Noah Lyles shares secrets to his top speed as he targets to win ‘everything’ in 2024

Noah Lyles became the sprints king at the World Championships in Budapest

ATHLETICS Noah Lyles shares secrets to his top speed as he targets to win ‘everything’ in 2024

Joel Omotto 14:00 - 28.12.2023

World’s fastest man Noah Lyles has given an insight into how he achieves his top speed as he ups preparations for the 2024 season where he plans to win 'everything'

World’s fastest man Noah Lyles has opened up on how he prepares for his races even as he targets to win “everything” in 2024.

Lyles shared how he focuses on starts, acceleration, and feeling comfortable at top-end speed during the season while in the off-season, his training revolves around foundational leg work: the glute/ham machine, back and front squats, leg presses, and single-leg Romanian deadlifts.

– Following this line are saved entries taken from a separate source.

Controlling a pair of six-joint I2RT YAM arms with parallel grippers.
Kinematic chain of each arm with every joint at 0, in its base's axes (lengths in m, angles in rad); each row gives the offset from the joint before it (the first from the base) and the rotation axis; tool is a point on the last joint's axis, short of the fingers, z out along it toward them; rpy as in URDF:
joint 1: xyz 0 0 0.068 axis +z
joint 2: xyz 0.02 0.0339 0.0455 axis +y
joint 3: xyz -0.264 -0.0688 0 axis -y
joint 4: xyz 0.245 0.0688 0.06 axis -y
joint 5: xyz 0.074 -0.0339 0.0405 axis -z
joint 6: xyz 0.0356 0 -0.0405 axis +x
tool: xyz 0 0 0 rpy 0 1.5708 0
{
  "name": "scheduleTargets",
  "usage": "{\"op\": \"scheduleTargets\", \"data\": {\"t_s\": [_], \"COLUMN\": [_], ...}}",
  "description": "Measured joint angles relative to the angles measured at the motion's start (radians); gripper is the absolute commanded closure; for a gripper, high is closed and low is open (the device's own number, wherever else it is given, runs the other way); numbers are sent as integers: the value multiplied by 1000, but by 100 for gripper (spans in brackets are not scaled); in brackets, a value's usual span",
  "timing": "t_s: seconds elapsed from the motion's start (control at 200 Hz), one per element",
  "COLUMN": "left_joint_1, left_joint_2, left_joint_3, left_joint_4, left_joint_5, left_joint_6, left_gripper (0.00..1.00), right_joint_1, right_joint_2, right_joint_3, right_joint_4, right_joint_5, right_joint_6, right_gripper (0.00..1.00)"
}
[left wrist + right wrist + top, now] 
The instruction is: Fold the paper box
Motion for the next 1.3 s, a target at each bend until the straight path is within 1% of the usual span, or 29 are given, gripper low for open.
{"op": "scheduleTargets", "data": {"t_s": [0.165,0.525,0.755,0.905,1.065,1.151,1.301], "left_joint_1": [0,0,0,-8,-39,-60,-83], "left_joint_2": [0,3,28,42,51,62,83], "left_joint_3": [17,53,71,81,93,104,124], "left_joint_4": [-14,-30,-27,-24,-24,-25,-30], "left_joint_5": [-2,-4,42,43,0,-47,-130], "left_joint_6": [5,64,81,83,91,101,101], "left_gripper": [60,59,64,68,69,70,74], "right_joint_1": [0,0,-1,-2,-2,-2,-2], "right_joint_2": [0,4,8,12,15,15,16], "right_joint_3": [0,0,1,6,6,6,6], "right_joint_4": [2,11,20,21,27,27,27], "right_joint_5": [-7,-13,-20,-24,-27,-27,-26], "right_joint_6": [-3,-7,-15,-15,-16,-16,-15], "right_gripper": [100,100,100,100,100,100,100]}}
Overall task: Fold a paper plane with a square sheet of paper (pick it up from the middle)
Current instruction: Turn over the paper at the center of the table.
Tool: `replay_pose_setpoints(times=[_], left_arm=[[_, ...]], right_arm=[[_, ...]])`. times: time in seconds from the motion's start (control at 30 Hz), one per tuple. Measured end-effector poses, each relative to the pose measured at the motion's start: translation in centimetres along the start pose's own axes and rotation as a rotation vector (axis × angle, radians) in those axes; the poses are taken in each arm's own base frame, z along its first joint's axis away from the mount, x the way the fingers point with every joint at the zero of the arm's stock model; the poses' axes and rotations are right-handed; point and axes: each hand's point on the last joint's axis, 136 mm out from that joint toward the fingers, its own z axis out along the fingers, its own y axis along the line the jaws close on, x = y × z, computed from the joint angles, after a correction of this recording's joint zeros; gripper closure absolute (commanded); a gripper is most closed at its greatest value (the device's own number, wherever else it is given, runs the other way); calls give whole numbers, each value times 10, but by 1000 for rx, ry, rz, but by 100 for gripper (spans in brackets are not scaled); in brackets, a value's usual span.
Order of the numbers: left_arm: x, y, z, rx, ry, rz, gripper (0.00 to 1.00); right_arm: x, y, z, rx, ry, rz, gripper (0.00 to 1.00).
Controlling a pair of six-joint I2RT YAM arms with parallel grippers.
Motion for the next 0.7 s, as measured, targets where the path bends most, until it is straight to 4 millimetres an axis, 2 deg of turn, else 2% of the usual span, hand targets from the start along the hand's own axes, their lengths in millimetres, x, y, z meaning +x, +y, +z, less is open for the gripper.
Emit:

The world 100m and 200m champion takes every detail seriously and does not mind spending a fortune to get it right.

Prior to running, he does glute and calf activation drills with a physiotherapist who regularly flies in from Australia, gets massages weekly, and a chiropractor tends to him every other week.

Normatec leg-compression sleeves and the hot tub are consistent parts of his self-care as well.

“If I don’t work on each individual piece to the fullest ability, I leave variables out. And I want constants,” Lyles told Men’s Health.

With the main focus in 2024 being the Paris Olympics, Lyles has expressed his desire to go for the triple of 100m, 200m and 4x100m relay gold and there has also been talk of a 4x400m relay attempt.

The other thing on is mind is a world record, after he failed in his attempts to break Usain Bolt’s 14-year 200m record of 19.19 in 2023.

“We’re going after everything. We’re going after the triple. Going after the world record, too. I know I can do this,” he said.

To nail the world record, however, the sprinter will need to work on his starts which has been his Achilles heel.

Lyles’s biomechanist, Ralph Mann, uses force plates and slow-motion video to help perfect his form. Mann hones Lyles’s ankle angles so the 300 pounds of force he puts into the blocks propels him forward.

Mann wants the physics of Lyles’s horizontal forces optimised in the first two steps out of the blocks. Tauter angle tilts combined with a proper centre of gravity could generate potentially record-breaking speed.